(What the task requires) Write out each line below precisely, passing over the pictures.

::: Extracted information

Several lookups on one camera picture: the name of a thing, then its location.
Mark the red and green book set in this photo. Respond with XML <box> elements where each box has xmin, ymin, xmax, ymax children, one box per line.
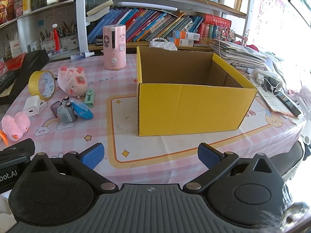
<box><xmin>199</xmin><ymin>23</ymin><xmax>220</xmax><ymax>44</ymax></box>

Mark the white pen holder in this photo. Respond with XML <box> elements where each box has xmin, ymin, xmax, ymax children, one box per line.
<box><xmin>59</xmin><ymin>34</ymin><xmax>78</xmax><ymax>51</ymax></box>
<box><xmin>40</xmin><ymin>39</ymin><xmax>57</xmax><ymax>52</ymax></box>

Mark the grey toy car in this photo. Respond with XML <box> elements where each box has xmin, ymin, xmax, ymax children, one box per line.
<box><xmin>50</xmin><ymin>96</ymin><xmax>78</xmax><ymax>122</ymax></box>

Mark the pink pig plush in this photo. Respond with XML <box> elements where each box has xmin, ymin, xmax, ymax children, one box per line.
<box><xmin>57</xmin><ymin>66</ymin><xmax>87</xmax><ymax>96</ymax></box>

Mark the orange and blue carton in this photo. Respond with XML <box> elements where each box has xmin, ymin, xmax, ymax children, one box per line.
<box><xmin>170</xmin><ymin>37</ymin><xmax>195</xmax><ymax>46</ymax></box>
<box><xmin>172</xmin><ymin>30</ymin><xmax>201</xmax><ymax>40</ymax></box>

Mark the pink checked tablecloth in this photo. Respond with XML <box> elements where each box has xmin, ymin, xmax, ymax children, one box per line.
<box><xmin>0</xmin><ymin>52</ymin><xmax>307</xmax><ymax>187</ymax></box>

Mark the green correction tape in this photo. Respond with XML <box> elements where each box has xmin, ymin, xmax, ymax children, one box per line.
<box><xmin>84</xmin><ymin>89</ymin><xmax>95</xmax><ymax>108</ymax></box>

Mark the red tassel ornament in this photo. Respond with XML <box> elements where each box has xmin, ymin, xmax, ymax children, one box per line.
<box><xmin>52</xmin><ymin>24</ymin><xmax>61</xmax><ymax>50</ymax></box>

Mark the white bookshelf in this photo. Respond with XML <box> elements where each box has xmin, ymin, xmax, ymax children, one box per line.
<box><xmin>0</xmin><ymin>0</ymin><xmax>251</xmax><ymax>54</ymax></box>

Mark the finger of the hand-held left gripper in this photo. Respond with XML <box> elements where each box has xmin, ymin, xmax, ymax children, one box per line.
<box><xmin>0</xmin><ymin>138</ymin><xmax>35</xmax><ymax>156</ymax></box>

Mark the white power strip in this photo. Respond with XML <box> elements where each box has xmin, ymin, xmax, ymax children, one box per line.
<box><xmin>253</xmin><ymin>68</ymin><xmax>283</xmax><ymax>95</ymax></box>

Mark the pink fluffy plush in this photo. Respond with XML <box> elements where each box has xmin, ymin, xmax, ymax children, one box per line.
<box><xmin>1</xmin><ymin>112</ymin><xmax>31</xmax><ymax>142</ymax></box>

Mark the pink-edged booklet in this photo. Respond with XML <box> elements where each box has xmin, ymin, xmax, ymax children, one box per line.
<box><xmin>258</xmin><ymin>85</ymin><xmax>295</xmax><ymax>119</ymax></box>

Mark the white cable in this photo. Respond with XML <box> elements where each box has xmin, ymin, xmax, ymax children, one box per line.
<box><xmin>202</xmin><ymin>0</ymin><xmax>223</xmax><ymax>55</ymax></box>

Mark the blue plastic toy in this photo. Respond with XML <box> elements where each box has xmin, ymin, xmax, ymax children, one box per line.
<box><xmin>70</xmin><ymin>98</ymin><xmax>94</xmax><ymax>120</ymax></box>

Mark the row of slanted books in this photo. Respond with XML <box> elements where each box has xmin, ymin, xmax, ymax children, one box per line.
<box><xmin>86</xmin><ymin>8</ymin><xmax>204</xmax><ymax>43</ymax></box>

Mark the yellow cardboard box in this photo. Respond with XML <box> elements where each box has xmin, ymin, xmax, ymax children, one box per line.
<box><xmin>136</xmin><ymin>46</ymin><xmax>258</xmax><ymax>136</ymax></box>

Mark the black case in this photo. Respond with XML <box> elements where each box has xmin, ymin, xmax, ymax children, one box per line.
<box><xmin>0</xmin><ymin>49</ymin><xmax>50</xmax><ymax>95</ymax></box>

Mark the alphabet wall poster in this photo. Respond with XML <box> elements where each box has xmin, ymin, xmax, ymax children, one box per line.
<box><xmin>253</xmin><ymin>0</ymin><xmax>285</xmax><ymax>39</ymax></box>

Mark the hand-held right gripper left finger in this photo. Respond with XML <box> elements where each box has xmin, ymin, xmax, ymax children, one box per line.
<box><xmin>29</xmin><ymin>143</ymin><xmax>119</xmax><ymax>193</ymax></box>

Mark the white quilted purse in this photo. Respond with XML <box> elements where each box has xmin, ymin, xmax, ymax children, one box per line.
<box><xmin>149</xmin><ymin>37</ymin><xmax>177</xmax><ymax>51</ymax></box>

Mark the pink humidifier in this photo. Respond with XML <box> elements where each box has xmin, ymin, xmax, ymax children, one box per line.
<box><xmin>102</xmin><ymin>25</ymin><xmax>127</xmax><ymax>70</ymax></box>

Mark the red packet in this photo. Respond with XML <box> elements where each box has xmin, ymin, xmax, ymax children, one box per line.
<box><xmin>4</xmin><ymin>53</ymin><xmax>27</xmax><ymax>72</ymax></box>

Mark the black phone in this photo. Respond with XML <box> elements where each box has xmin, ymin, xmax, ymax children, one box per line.
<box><xmin>276</xmin><ymin>91</ymin><xmax>302</xmax><ymax>117</ymax></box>

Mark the white charger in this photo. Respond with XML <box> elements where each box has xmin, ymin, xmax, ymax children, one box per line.
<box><xmin>23</xmin><ymin>95</ymin><xmax>48</xmax><ymax>117</ymax></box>

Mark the red dictionary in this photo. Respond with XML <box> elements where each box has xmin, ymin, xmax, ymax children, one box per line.
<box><xmin>203</xmin><ymin>14</ymin><xmax>232</xmax><ymax>27</ymax></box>

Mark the pink cloth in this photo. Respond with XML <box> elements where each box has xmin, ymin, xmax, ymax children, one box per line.
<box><xmin>287</xmin><ymin>85</ymin><xmax>311</xmax><ymax>102</ymax></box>

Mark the stack of papers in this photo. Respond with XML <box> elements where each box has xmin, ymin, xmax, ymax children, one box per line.
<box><xmin>209</xmin><ymin>39</ymin><xmax>269</xmax><ymax>72</ymax></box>

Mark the black chair seat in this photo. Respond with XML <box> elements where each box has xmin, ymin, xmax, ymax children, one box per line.
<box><xmin>277</xmin><ymin>141</ymin><xmax>304</xmax><ymax>180</ymax></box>

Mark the yellow tape roll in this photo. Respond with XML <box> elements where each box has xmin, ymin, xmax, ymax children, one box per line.
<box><xmin>28</xmin><ymin>70</ymin><xmax>56</xmax><ymax>101</ymax></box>

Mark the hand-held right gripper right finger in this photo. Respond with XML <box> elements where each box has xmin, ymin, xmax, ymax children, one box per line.
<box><xmin>183</xmin><ymin>143</ymin><xmax>283</xmax><ymax>193</ymax></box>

::::::

(Answer to the problem)
Several lookups on one camera picture: the name of a thing, then its location.
Mark the red and green book set in this photo. Respond with XML <box> elements where each box has xmin, ymin, xmax, ymax children, one box per line.
<box><xmin>199</xmin><ymin>23</ymin><xmax>220</xmax><ymax>44</ymax></box>

Mark the white pen holder in this photo. Respond with XML <box> elements where each box has xmin, ymin, xmax, ymax children, one box per line.
<box><xmin>59</xmin><ymin>34</ymin><xmax>78</xmax><ymax>51</ymax></box>
<box><xmin>40</xmin><ymin>39</ymin><xmax>57</xmax><ymax>52</ymax></box>

Mark the grey toy car in this photo. Respond with XML <box> elements where each box has xmin, ymin, xmax, ymax children, one box per line.
<box><xmin>50</xmin><ymin>96</ymin><xmax>78</xmax><ymax>122</ymax></box>

Mark the pink pig plush in this photo. Respond with XML <box> elements where each box has xmin, ymin, xmax, ymax children, one box per line.
<box><xmin>57</xmin><ymin>66</ymin><xmax>87</xmax><ymax>96</ymax></box>

Mark the orange and blue carton in this photo. Respond with XML <box> elements where each box has xmin, ymin, xmax, ymax children, one box per line.
<box><xmin>170</xmin><ymin>37</ymin><xmax>195</xmax><ymax>46</ymax></box>
<box><xmin>172</xmin><ymin>30</ymin><xmax>201</xmax><ymax>40</ymax></box>

Mark the pink checked tablecloth in this photo. Respond with XML <box> elements where each box has xmin, ymin, xmax, ymax children, one box per line.
<box><xmin>0</xmin><ymin>52</ymin><xmax>307</xmax><ymax>187</ymax></box>

Mark the green correction tape in this photo. Respond with XML <box> elements where each box has xmin, ymin, xmax, ymax children, one box per line.
<box><xmin>84</xmin><ymin>89</ymin><xmax>95</xmax><ymax>108</ymax></box>

Mark the red tassel ornament in this photo. Respond with XML <box> elements where each box has xmin, ymin, xmax, ymax children, one box per line.
<box><xmin>52</xmin><ymin>24</ymin><xmax>61</xmax><ymax>50</ymax></box>

Mark the white bookshelf in this photo. Respond with XML <box> elements where each box has xmin, ymin, xmax, ymax children, one box per line.
<box><xmin>0</xmin><ymin>0</ymin><xmax>251</xmax><ymax>54</ymax></box>

Mark the finger of the hand-held left gripper in this photo. Respond with XML <box> elements where each box has xmin, ymin, xmax, ymax children, one box per line.
<box><xmin>0</xmin><ymin>138</ymin><xmax>35</xmax><ymax>156</ymax></box>

Mark the white power strip in this photo. Respond with XML <box> elements where each box has xmin, ymin, xmax, ymax children, one box per line.
<box><xmin>253</xmin><ymin>68</ymin><xmax>283</xmax><ymax>95</ymax></box>

Mark the pink fluffy plush in this photo. Respond with XML <box> elements where each box has xmin, ymin, xmax, ymax children, one box per line.
<box><xmin>1</xmin><ymin>112</ymin><xmax>31</xmax><ymax>142</ymax></box>

Mark the pink-edged booklet in this photo. Respond with XML <box> elements where each box has xmin, ymin, xmax, ymax children, one box per line.
<box><xmin>258</xmin><ymin>85</ymin><xmax>295</xmax><ymax>119</ymax></box>

Mark the white cable in this photo. Respond with XML <box> elements where each box has xmin, ymin, xmax, ymax children, one box per line.
<box><xmin>202</xmin><ymin>0</ymin><xmax>223</xmax><ymax>55</ymax></box>

Mark the blue plastic toy in this photo. Respond with XML <box> elements where each box has xmin, ymin, xmax, ymax children, one box per line.
<box><xmin>70</xmin><ymin>98</ymin><xmax>94</xmax><ymax>120</ymax></box>

Mark the row of slanted books in this photo. Respond with XML <box> elements where each box has xmin, ymin, xmax, ymax children, one box per line.
<box><xmin>86</xmin><ymin>8</ymin><xmax>204</xmax><ymax>43</ymax></box>

Mark the yellow cardboard box in this photo. Respond with XML <box> elements where each box has xmin, ymin, xmax, ymax children, one box per line.
<box><xmin>136</xmin><ymin>46</ymin><xmax>258</xmax><ymax>136</ymax></box>

Mark the black case in this photo. Respond with XML <box> elements where each box has xmin, ymin, xmax, ymax children, one box per line.
<box><xmin>0</xmin><ymin>49</ymin><xmax>50</xmax><ymax>95</ymax></box>

Mark the alphabet wall poster in this photo. Respond with XML <box> elements where each box has xmin, ymin, xmax, ymax children, one box per line.
<box><xmin>253</xmin><ymin>0</ymin><xmax>285</xmax><ymax>39</ymax></box>

Mark the hand-held right gripper left finger in this photo. Respond with XML <box> elements where each box has xmin, ymin, xmax, ymax children, one box per line.
<box><xmin>29</xmin><ymin>143</ymin><xmax>119</xmax><ymax>193</ymax></box>

Mark the white quilted purse in this photo. Respond with XML <box> elements where each box has xmin, ymin, xmax, ymax children, one box per line.
<box><xmin>149</xmin><ymin>37</ymin><xmax>177</xmax><ymax>51</ymax></box>

Mark the pink humidifier in this photo. Respond with XML <box> elements where each box has xmin, ymin, xmax, ymax children, one box per line.
<box><xmin>102</xmin><ymin>25</ymin><xmax>127</xmax><ymax>70</ymax></box>

Mark the red packet in this photo. Respond with XML <box> elements where each box has xmin, ymin, xmax, ymax children, one box per line.
<box><xmin>4</xmin><ymin>53</ymin><xmax>27</xmax><ymax>72</ymax></box>

Mark the black phone in this photo. Respond with XML <box> elements where each box has xmin, ymin, xmax, ymax children, one box per line.
<box><xmin>276</xmin><ymin>91</ymin><xmax>302</xmax><ymax>117</ymax></box>

Mark the white charger in this photo. Respond with XML <box> elements where each box has xmin, ymin, xmax, ymax children, one box per line.
<box><xmin>23</xmin><ymin>95</ymin><xmax>48</xmax><ymax>117</ymax></box>

Mark the red dictionary in this photo. Respond with XML <box> elements where each box has xmin, ymin, xmax, ymax children, one box per line.
<box><xmin>203</xmin><ymin>14</ymin><xmax>232</xmax><ymax>27</ymax></box>

Mark the pink cloth in this photo. Respond with XML <box> elements where each box has xmin, ymin, xmax, ymax children, one box per line.
<box><xmin>287</xmin><ymin>85</ymin><xmax>311</xmax><ymax>102</ymax></box>

Mark the stack of papers in this photo. Respond with XML <box> elements where each box has xmin, ymin, xmax, ymax children, one box per line.
<box><xmin>209</xmin><ymin>39</ymin><xmax>269</xmax><ymax>72</ymax></box>

Mark the black chair seat in this photo. Respond with XML <box> elements where each box has xmin, ymin, xmax, ymax children, one box per line.
<box><xmin>277</xmin><ymin>141</ymin><xmax>304</xmax><ymax>180</ymax></box>

Mark the yellow tape roll in this photo. Respond with XML <box> elements where each box has xmin, ymin, xmax, ymax children, one box per line.
<box><xmin>28</xmin><ymin>70</ymin><xmax>56</xmax><ymax>101</ymax></box>

Mark the hand-held right gripper right finger in this photo. Respond with XML <box> elements where each box has xmin, ymin, xmax, ymax children, one box per line.
<box><xmin>183</xmin><ymin>143</ymin><xmax>283</xmax><ymax>193</ymax></box>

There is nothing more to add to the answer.